[What you have to do]
What lines in the data below mention the string "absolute"? Copy them out.

[Data records]
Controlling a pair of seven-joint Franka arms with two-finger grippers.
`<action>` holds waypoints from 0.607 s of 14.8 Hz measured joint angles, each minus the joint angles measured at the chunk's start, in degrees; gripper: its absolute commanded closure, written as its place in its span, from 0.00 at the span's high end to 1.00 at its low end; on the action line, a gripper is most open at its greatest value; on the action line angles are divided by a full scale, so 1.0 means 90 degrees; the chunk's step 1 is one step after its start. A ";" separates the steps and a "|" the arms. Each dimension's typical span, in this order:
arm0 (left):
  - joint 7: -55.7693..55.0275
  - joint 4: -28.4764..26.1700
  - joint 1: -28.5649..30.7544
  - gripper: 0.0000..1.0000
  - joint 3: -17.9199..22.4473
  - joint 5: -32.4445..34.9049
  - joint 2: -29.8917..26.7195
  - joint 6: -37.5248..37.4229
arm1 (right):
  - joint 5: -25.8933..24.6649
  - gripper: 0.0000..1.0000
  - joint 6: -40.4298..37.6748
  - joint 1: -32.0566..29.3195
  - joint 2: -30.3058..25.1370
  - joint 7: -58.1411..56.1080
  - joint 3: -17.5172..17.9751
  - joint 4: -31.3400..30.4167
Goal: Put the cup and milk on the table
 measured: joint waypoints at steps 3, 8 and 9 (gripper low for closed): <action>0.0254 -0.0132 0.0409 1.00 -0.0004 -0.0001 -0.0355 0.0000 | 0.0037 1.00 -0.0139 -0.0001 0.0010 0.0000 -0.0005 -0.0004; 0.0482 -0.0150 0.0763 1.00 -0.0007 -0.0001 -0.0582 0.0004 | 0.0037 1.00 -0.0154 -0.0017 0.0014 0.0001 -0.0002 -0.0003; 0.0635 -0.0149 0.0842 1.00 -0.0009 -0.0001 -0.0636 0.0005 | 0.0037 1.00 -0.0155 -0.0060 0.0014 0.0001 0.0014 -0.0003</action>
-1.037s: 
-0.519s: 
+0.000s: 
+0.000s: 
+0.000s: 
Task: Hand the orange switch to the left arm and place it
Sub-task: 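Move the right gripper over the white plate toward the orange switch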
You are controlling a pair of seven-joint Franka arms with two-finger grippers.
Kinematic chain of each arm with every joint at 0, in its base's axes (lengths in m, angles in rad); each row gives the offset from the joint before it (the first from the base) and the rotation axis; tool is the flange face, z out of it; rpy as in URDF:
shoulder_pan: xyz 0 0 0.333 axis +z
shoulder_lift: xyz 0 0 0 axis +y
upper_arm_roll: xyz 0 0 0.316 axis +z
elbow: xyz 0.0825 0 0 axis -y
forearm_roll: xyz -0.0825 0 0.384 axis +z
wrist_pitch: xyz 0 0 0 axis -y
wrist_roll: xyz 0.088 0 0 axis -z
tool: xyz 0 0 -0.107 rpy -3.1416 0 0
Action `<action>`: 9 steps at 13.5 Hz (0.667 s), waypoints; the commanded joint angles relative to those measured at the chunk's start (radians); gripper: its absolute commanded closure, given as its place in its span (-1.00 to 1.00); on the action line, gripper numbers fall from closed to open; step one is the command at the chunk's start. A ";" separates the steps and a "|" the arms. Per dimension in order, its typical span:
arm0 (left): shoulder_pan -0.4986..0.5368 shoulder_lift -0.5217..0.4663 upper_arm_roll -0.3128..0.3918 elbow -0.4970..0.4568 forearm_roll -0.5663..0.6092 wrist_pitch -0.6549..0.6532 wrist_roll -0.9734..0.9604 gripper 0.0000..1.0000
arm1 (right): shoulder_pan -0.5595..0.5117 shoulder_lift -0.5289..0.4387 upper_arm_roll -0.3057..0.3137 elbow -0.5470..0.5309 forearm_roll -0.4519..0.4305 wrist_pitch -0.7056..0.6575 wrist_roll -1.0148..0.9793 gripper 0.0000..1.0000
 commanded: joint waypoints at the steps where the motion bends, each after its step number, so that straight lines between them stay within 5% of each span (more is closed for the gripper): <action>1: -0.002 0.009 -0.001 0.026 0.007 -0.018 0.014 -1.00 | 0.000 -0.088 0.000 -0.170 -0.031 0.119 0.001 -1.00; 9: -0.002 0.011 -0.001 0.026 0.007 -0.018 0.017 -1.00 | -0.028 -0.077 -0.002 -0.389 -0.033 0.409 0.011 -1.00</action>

[Answer to the exercise]
`<action>` holds waypoints from 0.607 s of 14.8 Hz measured joint angles, each minus the joint angles measured at the chunk's start, in degrees; gripper: its absolute commanded closure, written as its place in its span, from 0.00 at the span's high end to 1.00 at its low end; on the action line, a gripper is most open at its greatest value; on the action line angles are divided by a full scale, so 1.0 means 90 degrees; the chunk's step 1 is one step after its start. A ";" separates the steps and a "|" the arms. Each dimension's typical span, in this order:
Action `<action>`: 9 steps at 13.5 Hz (0.667 s), waypoints; the commanded joint angles relative to those measured at the chunk's start (radians); gripper: its absolute commanded closure, given as its place in its span (-1.00 to 1.00); on the action line, gripper numbers fall from closed to open; step one is the command at the chunk's start. A ";" separates the steps and a "|" the arms. Per dimension in order, its typical span:

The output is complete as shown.